Христианская психология в контексте научного мировоззрения | страница 113
В преданиях о древнегреческом баснописце Эзопе есть эпизод, где он, будучи рабом, спас от позора и разорения своего незадачливого хозяина, который, изрядно напившись, поспорил на пиру, что завтра же выпьет море, а если не выпьет, то отдаст дом и жену спорившему с ним сотрапезнику. Последний заявился к нему на следующий день со свидетелями, требуя выполнить обещанное. Эзоп дал совет: «Выйди к народу и скажи, что ты готов выпить море, как и говорил на пиру. Но именно море, только море — без рек, впадающих в него, без ручейков и подводных течений, без дождей и осевших туманов. Скажи, что, если они освободят от всего этого море, ты выполнишь свое обещание».
Наука каждый раз «выпивает чистое море». И в этой идеализации своего предмета она может (если хотите, должна) отделять, абстрагировать, оставлять в тени, не учитывать очень многое, включая предельные философские, религиозные, мировоззренческие вопросы. Известно, что П.С. Лаплас на вопрос Наполеона, почему в разработанной им физической системе отсутствует Бог, сказал: «Я не нуждаюсь здесь в этой гипотезе». Ответ по тем временам дерзостный, но говорит он не о радикальном атеизме ученого (как думают многие), а о выполнении правил науки, об идеализации предмета («выпивании моря»). Разумеется, если расширить контекст (речь, в частности, шла о движении планет, «небесной механике») и задать вопрос о происхождении Вселенной, порождении жизни, ее цели, ее исходе и т. п., то описываемые Лапласом формы и законы окажутся заведомо неполными.
Наука умалчивает о началах и концах, в контексте, в потоке которых существуют изучаемые ею явления и феномены. Как заметил один современный физик о теории взрыва как причины образования Вселенной, — мы можем просчитать траектории взрыва, но не можем сказать, кто принес взрывчатку. В психологии «выпивание моря» (абстрагирование от составляющих и разноуровневого контекста) можно усмотреть едва ли не в каждой научной работе; причем в последнее время число «пьющих» увеличивается многократно, «естественных морей» явно не хватает, поэтому приходится самим срочно создавать искусственные моря (что не море уже, а бассейн) и затем героически их «выпивать».

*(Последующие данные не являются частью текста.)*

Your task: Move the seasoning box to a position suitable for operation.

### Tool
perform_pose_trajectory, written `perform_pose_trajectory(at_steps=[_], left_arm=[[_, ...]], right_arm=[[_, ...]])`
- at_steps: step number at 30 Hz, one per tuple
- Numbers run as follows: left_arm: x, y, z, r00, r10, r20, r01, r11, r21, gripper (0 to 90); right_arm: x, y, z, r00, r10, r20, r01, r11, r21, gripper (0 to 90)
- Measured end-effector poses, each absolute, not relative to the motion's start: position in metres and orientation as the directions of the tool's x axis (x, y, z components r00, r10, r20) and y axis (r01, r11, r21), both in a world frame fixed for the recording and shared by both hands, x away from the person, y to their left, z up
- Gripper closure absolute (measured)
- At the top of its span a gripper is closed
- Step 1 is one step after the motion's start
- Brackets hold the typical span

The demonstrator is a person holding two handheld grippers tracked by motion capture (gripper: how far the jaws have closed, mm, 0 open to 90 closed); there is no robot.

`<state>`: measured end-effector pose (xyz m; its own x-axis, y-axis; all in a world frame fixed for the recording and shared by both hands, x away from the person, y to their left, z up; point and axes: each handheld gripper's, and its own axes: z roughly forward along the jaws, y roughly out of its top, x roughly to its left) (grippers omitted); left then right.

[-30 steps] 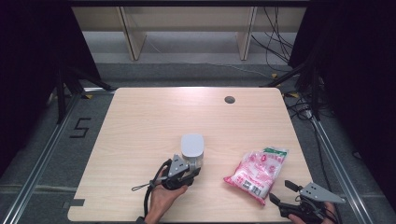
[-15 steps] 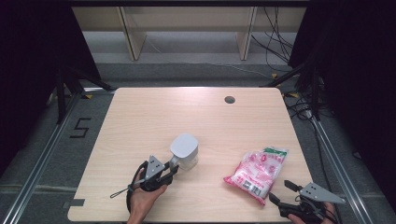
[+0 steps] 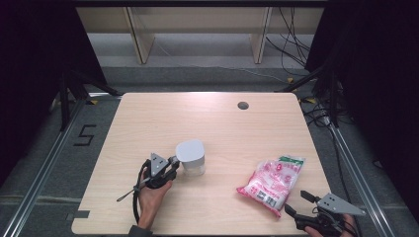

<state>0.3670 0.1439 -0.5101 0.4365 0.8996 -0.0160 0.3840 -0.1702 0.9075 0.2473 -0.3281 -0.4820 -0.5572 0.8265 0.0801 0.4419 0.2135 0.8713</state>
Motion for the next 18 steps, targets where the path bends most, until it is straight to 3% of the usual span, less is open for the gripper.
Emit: perform_pose_trajectory(at_steps=[1,2,3,4,11,18], left_arm=[[0.367,0.144,-0.51,0.437,0.9,-0.016,0.384,-0.17,0.908,71.1],[0.369,0.137,-0.513,0.413,0.907,-0.08,0.365,-0.084,0.927,71.1],[0.369,0.137,-0.513,0.413,0.907,-0.08,0.365,-0.084,0.927,71.0],[0.367,0.14,-0.511,0.447,0.894,-0.021,0.38,-0.169,0.909,71.0],[0.362,0.124,-0.509,0.495,0.869,-0.002,0.367,-0.207,0.907,70.9],[0.361,0.112,-0.51,0.532,0.844,-0.074,0.384,-0.163,0.909,69.3]], right_arm=[[0.247,-0.328,-0.482,-0.558,0.826,0.079,0.441,0.214,0.871,23.1],[0.247,-0.327,-0.482,-0.558,0.824,0.098,0.453,0.204,0.868,23.1],[0.247,-0.327,-0.482,-0.558,0.824,0.098,0.453,0.204,0.868,23.1],[0.247,-0.327,-0.482,-0.557,0.825,0.094,0.452,0.206,0.868,23.1],[0.248,-0.329,-0.483,-0.556,0.826,0.094,0.449,0.204,0.87,23.2],[0.248,-0.329,-0.482,-0.558,0.825,0.092,0.446,0.204,0.871,23.3]])
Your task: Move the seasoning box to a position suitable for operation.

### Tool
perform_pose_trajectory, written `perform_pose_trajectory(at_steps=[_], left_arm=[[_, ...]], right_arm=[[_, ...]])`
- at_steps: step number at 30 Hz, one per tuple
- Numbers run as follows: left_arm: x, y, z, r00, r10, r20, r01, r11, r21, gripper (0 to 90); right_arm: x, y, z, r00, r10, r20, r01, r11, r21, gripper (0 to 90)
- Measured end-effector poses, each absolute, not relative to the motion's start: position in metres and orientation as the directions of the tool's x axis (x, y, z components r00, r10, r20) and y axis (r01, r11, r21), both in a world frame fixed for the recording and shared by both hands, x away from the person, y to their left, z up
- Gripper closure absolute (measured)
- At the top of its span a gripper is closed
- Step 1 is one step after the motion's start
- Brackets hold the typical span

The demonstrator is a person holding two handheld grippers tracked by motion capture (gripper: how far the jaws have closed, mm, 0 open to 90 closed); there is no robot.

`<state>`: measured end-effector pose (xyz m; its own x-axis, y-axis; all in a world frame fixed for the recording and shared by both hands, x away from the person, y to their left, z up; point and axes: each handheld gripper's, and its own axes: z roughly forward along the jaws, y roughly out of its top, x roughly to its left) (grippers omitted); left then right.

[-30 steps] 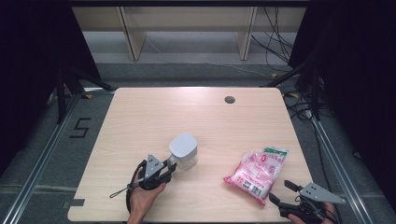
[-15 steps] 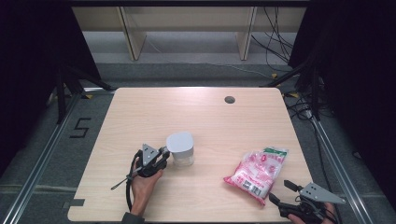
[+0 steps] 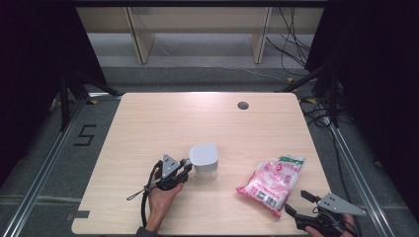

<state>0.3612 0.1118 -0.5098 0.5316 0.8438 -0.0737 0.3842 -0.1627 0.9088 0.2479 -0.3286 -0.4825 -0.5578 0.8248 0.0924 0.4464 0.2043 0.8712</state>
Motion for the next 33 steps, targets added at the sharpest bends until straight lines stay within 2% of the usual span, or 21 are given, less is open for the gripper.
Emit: perform_pose_trajectory(at_steps=[12,21,33], left_arm=[[0.361,0.099,-0.509,0.559,0.825,-0.089,0.387,-0.165,0.907,68.7],[0.369,0.087,-0.509,0.599,0.798,-0.066,0.37,-0.203,0.907,69.1],[0.383,0.08,-0.508,0.613,0.789,-0.04,0.358,-0.232,0.905,70.6]], right_arm=[[0.248,-0.332,-0.483,-0.557,0.826,0.085,0.442,0.208,0.873,23.3],[0.246,-0.331,-0.483,-0.545,0.83,0.122,0.468,0.18,0.865,23.4],[0.248,-0.333,-0.483,-0.556,0.826,0.095,0.448,0.201,0.871,23.4]])
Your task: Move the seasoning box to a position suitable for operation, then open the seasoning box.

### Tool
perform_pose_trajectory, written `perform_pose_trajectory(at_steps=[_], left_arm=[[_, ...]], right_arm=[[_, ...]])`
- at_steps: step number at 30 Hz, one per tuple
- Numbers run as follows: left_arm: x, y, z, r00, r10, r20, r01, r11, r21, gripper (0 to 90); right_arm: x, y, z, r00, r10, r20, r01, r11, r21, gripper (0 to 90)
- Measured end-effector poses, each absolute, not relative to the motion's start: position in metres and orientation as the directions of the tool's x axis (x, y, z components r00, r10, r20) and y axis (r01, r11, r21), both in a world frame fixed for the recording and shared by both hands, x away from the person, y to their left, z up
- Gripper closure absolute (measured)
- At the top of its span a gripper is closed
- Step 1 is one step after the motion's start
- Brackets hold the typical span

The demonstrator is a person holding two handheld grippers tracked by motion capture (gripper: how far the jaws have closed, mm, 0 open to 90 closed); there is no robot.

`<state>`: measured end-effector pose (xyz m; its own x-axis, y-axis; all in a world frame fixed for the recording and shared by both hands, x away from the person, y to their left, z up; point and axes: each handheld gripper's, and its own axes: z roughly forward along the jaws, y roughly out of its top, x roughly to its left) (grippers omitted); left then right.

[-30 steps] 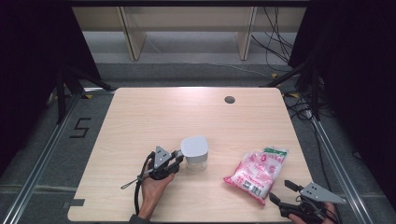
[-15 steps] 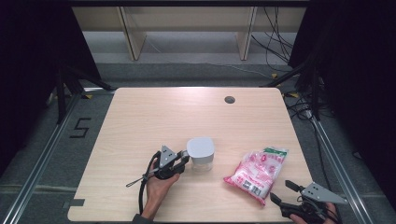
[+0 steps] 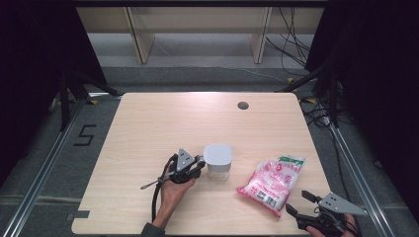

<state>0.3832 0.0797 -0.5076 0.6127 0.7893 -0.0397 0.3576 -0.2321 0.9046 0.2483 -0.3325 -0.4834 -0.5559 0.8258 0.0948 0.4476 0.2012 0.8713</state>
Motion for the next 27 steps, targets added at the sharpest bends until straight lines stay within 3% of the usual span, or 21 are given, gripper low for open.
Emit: perform_pose_trajectory(at_steps=[6,8,9,12,16,27], left_arm=[[0.384,0.084,-0.508,0.62,0.779,-0.089,0.376,-0.195,0.906,68.1],[0.384,0.085,-0.507,0.633,0.767,-0.108,0.385,-0.19,0.903,58.8],[0.383,0.086,-0.505,0.636,0.765,-0.105,0.387,-0.199,0.9,58.8],[0.373,0.096,-0.493,0.629,0.776,-0.054,0.363,-0.231,0.903,47.8],[0.366,0.104,-0.481,0.635,0.769,-0.078,0.386,-0.228,0.894,35.2],[0.356,0.103,-0.449,0.679,0.722,-0.135,0.35,-0.156,0.924,38.0]], right_arm=[[0.25,-0.333,-0.485,-0.555,0.827,0.088,0.445,0.205,0.872,23.4],[0.249,-0.331,-0.484,-0.543,0.833,0.107,0.466,0.194,0.863,23.5],[0.249,-0.331,-0.484,-0.543,0.833,0.107,0.466,0.194,0.863,23.5],[0.252,-0.33,-0.483,-0.559,0.823,0.101,0.463,0.21,0.861,23.6],[0.251,-0.327,-0.484,-0.562,0.819,0.114,0.469,0.202,0.86,23.6],[0.25,-0.332,-0.483,-0.567,0.82,0.079,0.441,0.221,0.87,23.7]])
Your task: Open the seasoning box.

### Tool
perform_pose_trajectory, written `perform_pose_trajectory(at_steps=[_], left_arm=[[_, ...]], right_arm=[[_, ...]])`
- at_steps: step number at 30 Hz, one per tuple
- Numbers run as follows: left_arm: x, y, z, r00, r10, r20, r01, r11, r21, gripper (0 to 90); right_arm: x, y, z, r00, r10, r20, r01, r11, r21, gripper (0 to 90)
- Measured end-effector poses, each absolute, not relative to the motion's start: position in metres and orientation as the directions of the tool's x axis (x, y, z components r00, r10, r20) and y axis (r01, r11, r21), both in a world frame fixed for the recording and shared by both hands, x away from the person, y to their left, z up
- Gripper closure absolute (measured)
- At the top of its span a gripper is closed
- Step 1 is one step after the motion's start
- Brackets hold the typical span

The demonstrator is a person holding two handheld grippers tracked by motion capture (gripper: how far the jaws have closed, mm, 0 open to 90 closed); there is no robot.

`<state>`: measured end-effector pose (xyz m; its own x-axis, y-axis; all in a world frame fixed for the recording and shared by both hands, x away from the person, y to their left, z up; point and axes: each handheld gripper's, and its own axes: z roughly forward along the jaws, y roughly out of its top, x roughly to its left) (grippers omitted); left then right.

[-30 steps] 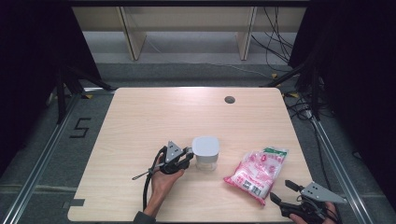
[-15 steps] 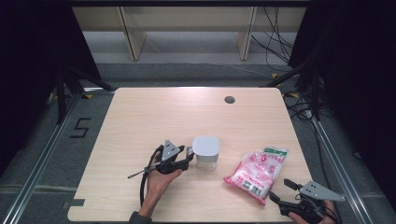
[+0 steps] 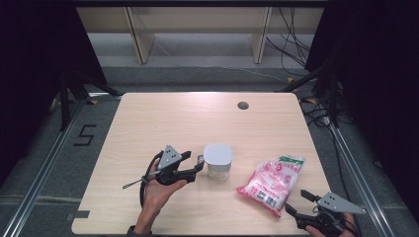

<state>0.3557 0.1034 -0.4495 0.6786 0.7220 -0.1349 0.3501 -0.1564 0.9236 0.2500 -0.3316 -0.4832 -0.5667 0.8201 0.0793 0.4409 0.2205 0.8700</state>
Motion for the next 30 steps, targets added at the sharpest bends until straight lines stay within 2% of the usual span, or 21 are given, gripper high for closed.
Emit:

Ясно, что наука (это одновременно и соблазн, и условие) стремится к чистоте, выверенности своей идеализации. Уже само по себе это порождает напряжение в отношениях с жизненными течениями и смыслопорождающими полями, защитой от чего до поры до времени могут служить крепостные стены университетов и академий, откуда из амбразур лабораторий можно спокойно и безопасно смотреть на волнующийся мир. Но стабильность такого положения всегда относительна. Всерьез в нее верят «вагнеры», но не «фаусты». Спокойствие прерывается (взрывается), стены оказываются уязвимыми и крепость — картонной, устоявшаяся точка зрения колеблется и наконец сменяется (свергается) другой.